Tal Deliberação disse que “… considerando a necessidade de dirimir dúvidas suscitadas em todo o território nacional quanto à interpretação das disposições contidas na Lei” …, acabou por explicitar as formas de aplicação da receita arrecadada com a cobrança das multas e desta forma, possibilitou um instrumento que pudesse ensejar uma orientação concreta e oficial de sua aplicabilidade, de forma a que se evitassem os fatos que estavam ocorrendo em todo o País.
Registro que, se não houvesse dúvida desta natureza em quase todos os municípios, seria desnecessária a edição da Deliberação acima mencionada, pois o artigo 320 do CTB possibilitou, primeiro, um grande filão de receitas aos municípios e, em segundo lugar, não demonstrando uma clareza impar de aplicabilidade dos recursos, dizendo que seria usado exclusivamente no que direcionou, tratou-se de uma norma em branco, dando-se margem as mais várias interpretações, em especial aquelas que estando mais distante da vontade do Legislador, pudesse dar condições do administrador utilizar dos recursos das cobranças de multas em áreas afins, com várias interpretações de caráter subjetivo do que seria a sinalização, a engenharia de tráfego e de campo, etc.
Muitos hão de justificar que utilizaram dos recursos pela premente necessidade da própria administração pública em solucionar pendências urgentes e necessárias pela falta de recursos orçamentários próprios, no afã de atender a própria coletividade, sem pretender praticar qualquer ato ilícito ou contrariar frontalmente a legislação.
Necessitavam, em determinado momento, atender aspectos pontuais que se defrontavam perante fatos concretos mas encontravam-se sem os recursos para fazer frente a eles e utilizaram do numerário depositado em conta especial imaginando que estivessem atendendo, como finalidade última, a questão do trânsito de forma genérica.
Ora, punir estes administradores seria, salvo melhor juízo, um contrasenso, haja vista que não prejudicaram o erário público pois os recursos foram destinados ao pagamento de outros encargos que a própria administração se defrontava e, demais disso, a transferência destes recursos para outras áreas não devem afetar o sistema de trânsito como um todo, sendo que não deve faltar dinheiro para atendimento desta necessidade prevista no artigo 320 do CTB.
As sanções da Lei de Improbidade Administrativa(artigo 11, inciso I) que alguns possam a vir defender seria aplicada aos referidos administradores municipais questiona a existência de ato que vise finalidade ilícita e não se vislumbra que, em sua grande maioria, tenha sido esta a conduta dos agentes políticos que fizeram uso dos recursos oriundos de multas de trânsito para áreas que entenderam afins e guardavam similitude com as áreas mencionadas pelo artigo em análise.

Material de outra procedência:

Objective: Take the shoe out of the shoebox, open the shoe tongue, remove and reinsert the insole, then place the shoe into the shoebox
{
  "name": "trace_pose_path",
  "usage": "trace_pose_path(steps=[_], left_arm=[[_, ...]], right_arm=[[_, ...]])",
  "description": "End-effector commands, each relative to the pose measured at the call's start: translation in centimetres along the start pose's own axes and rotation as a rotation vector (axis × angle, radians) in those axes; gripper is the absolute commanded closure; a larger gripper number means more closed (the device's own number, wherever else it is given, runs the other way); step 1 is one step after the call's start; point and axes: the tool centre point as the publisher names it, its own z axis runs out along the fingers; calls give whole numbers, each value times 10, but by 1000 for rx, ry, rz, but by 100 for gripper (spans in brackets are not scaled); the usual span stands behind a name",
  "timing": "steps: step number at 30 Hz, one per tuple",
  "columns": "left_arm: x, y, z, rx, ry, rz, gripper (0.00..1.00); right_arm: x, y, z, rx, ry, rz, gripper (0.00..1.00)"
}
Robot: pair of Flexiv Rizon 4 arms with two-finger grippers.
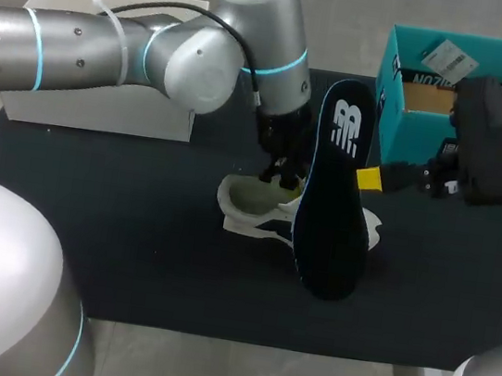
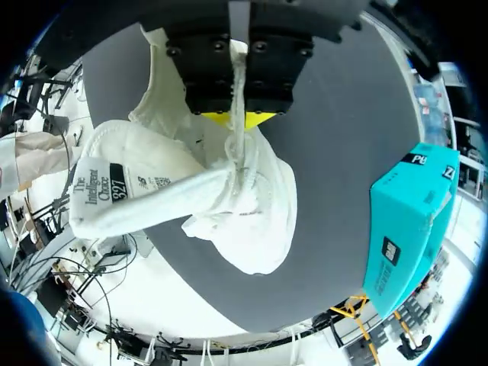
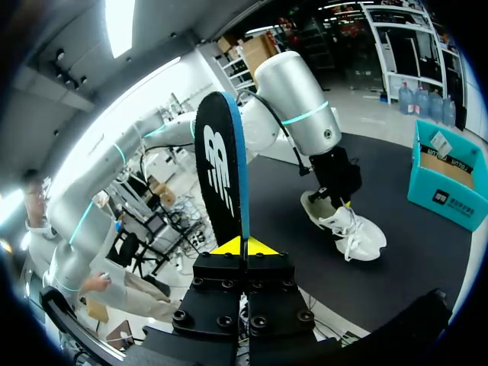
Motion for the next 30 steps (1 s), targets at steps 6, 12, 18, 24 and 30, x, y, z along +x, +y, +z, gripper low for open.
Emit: trace_pose_path(steps=[6,12,18,24,30], left_arm=[[-2,-2,-23,129,445,707,100],[2,-7,-29,128,450,794,100],[2,-7,-29,128,450,794,100],[2,-7,-29,128,450,794,100],[-7,-1,-35,70,474,835,100]], right_arm=[[-1,4,5,6,1,1,100],[-1,4,5,6,1,1,100],[-1,4,5,6,1,1,100],[-1,4,5,6,1,1,100],[-1,4,5,6,1,1,100]])
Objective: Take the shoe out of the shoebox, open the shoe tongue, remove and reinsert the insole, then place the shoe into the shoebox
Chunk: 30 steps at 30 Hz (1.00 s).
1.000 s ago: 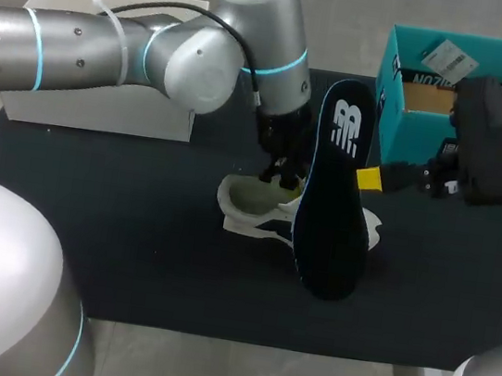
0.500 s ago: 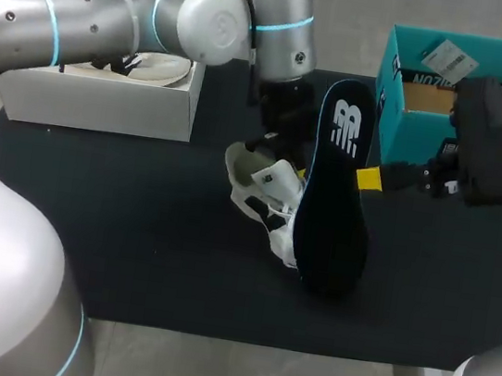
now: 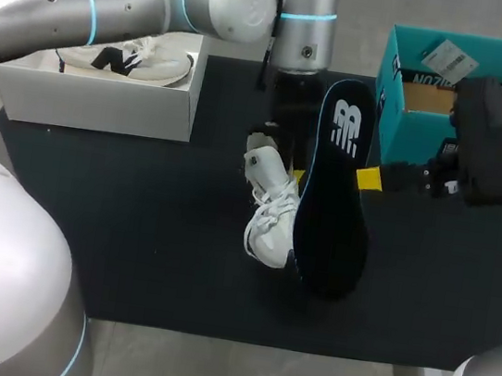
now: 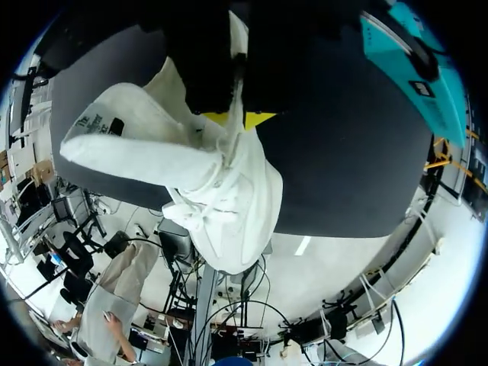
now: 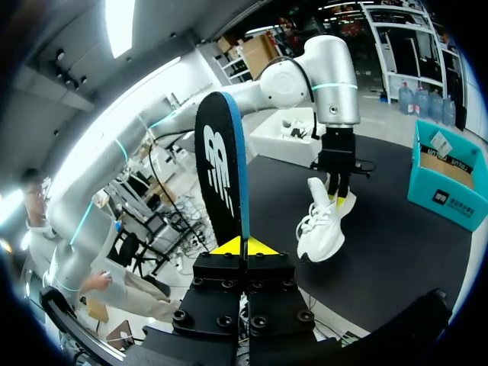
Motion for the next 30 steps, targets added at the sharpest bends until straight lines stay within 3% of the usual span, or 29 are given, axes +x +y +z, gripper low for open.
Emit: trace_pose_path(steps=[1,9,30], left_arm=[[-3,8,-13,-45,145,1,100],[-10,27,-20,-167,298,82,100],[-10,60,6,-238,408,87,100]], right_arm=[[-1,4,4,6,1,1,100],[-1,4,4,6,1,1,100],[-1,4,4,6,1,1,100]])
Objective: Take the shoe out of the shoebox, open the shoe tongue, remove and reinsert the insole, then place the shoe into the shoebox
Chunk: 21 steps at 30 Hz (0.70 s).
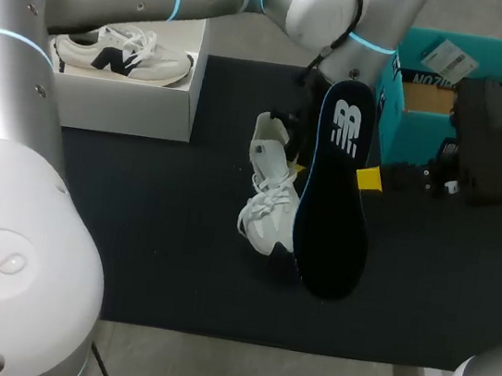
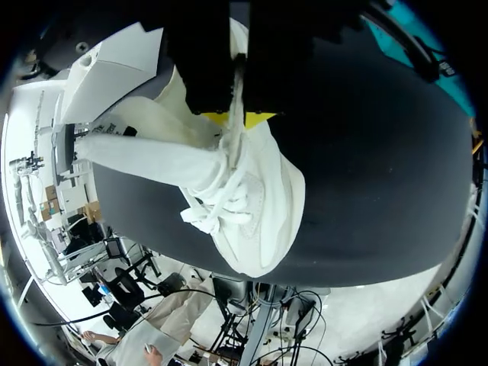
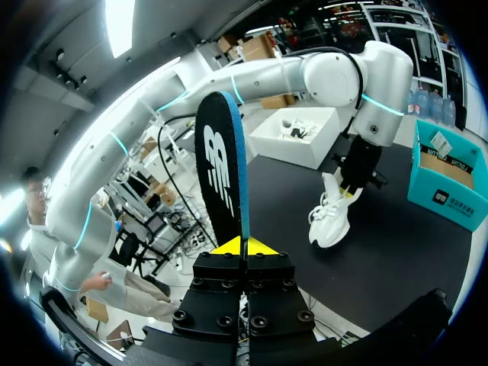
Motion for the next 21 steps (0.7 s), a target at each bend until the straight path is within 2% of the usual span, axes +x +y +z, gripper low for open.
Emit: trace_pose_path(steps=[1,10,21], left_arm=[[-6,3,4,-7,47,17,100],[-14,6,14,-20,77,12,100],[-25,14,29,16,91,28,100]], right_arm=[[-1,4,4,6,1,2,100],[-1,4,4,6,1,2,100],[-1,4,4,6,1,2,100]])
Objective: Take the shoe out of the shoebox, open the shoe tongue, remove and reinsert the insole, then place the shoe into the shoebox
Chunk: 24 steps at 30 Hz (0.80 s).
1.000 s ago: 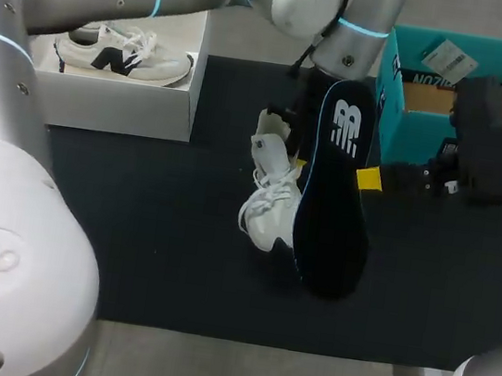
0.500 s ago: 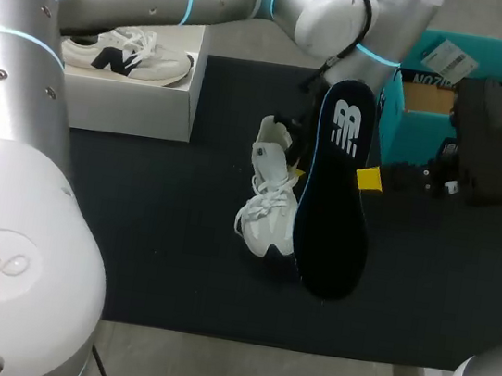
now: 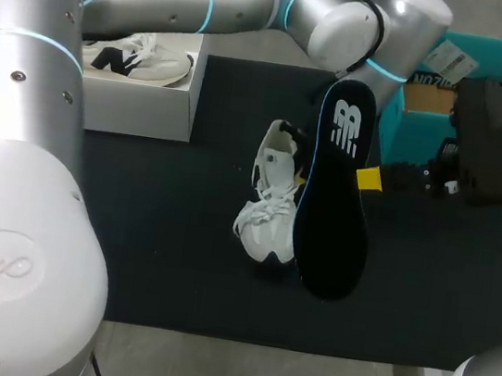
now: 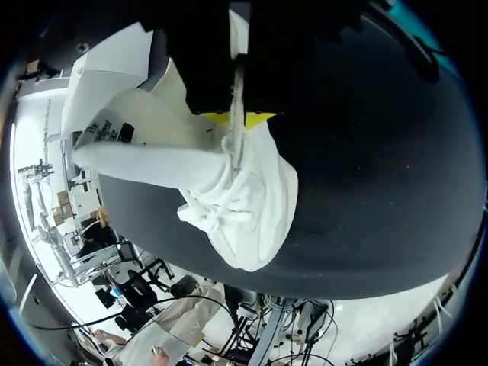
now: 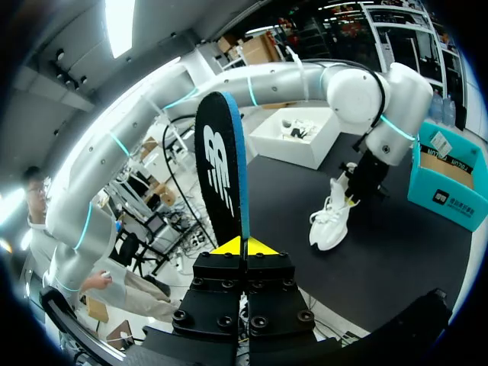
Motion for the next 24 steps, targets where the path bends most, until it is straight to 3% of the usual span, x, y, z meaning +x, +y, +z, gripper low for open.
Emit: trace_pose_path(steps=[1,6,8,10,11,12,24], left_arm=[[-9,8,6,19,6,5,100],[-15,8,11,46,-1,16,100],[-15,8,12,62,-11,27,88],[-14,6,9,66,-27,37,52],[-13,5,7,73,-41,42,8],[-11,4,4,79,-58,49,0],[6,-20,-50,19,-267,141,0]], right_arm=[[-1,4,4,6,1,2,100],[-1,4,4,6,1,2,100],[-1,4,4,6,1,2,100],[-1,4,4,6,1,2,100],[-1,4,4,6,1,2,100],[-1,4,4,6,1,2,100],[-1,4,4,6,1,2,100]])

Marino Pazzaglini Filho, em sua obra Improbidade Administrativa – 4ª edição – Editora Atlas, ao tecer comentários sobre o inciso I do artigo 11 da Lei de Improbidade faz menção de que … “para que se configure o disposto no inciso, basta que o ato inquinado vise a fim ilícito(grifo nosso) ou extrapole a esfera de competência do agente público”…
Poder-se-ia questionar que a conduta deveria configurar uma imoralidade tendo-se em vista que a punição imposta ao motorista infrator destina-se a educá-lo e não a arrecadar dinheiro para custear obras, por exemplo; entretanto, isto agora está mais claro e perceptível após a edição da Deliberação nº 33 do Conselho Nacional de Trânsito, que impedirá, com certeza, que as administrações possam utilizar dos recursos para outras finalidades que não estão enumeradas no mencionado ato deliberativo, inclusive, a nível da administração pública municipal, isto não mais poderia ocorrer.
Maria Sylvia Zanella Di Pietro, em sua obra “Direito Administrativo”, 13ª edição, Atlas, ao discorrer a fls. 675/676 sobre o elemento subjetivo do ato de improbidade, diz que:
“O enquadramento na lei de improbidade exige culpa ou dolo por parte do sujeito ativo. Mesmo quando algum ato ilegal seja praticado, é preciso verificar se houve culpa ou dolo, se houve um mínimo de má-fé que revele realmente a presença de um comportamento desonesto. A quantidade de leis, decretos, medidas provisórias, regulamentos, portarias torna praticamente impossível a aplicação do velho princípio de todos conhecem a lei. Alem disso, algumas normas admitem diferentes interpretações e são aplicadas por servidores públicos estranhos à área jurídica. Por isso mesmo, a aplicação da lei de improbidade exige bom-senso, pesquisa da intenção do agente, sob pena de sobrecarregar-se inutilmente o Judiciário com questões irrelevantes, que podem ser adequadamente resolvidas na própria esfera administrativa… A aplicação das medidas previstas na lei exige observância do princípio da razoabilidade, sob o seu aspecto de proporcionalidade entre meios e fins”…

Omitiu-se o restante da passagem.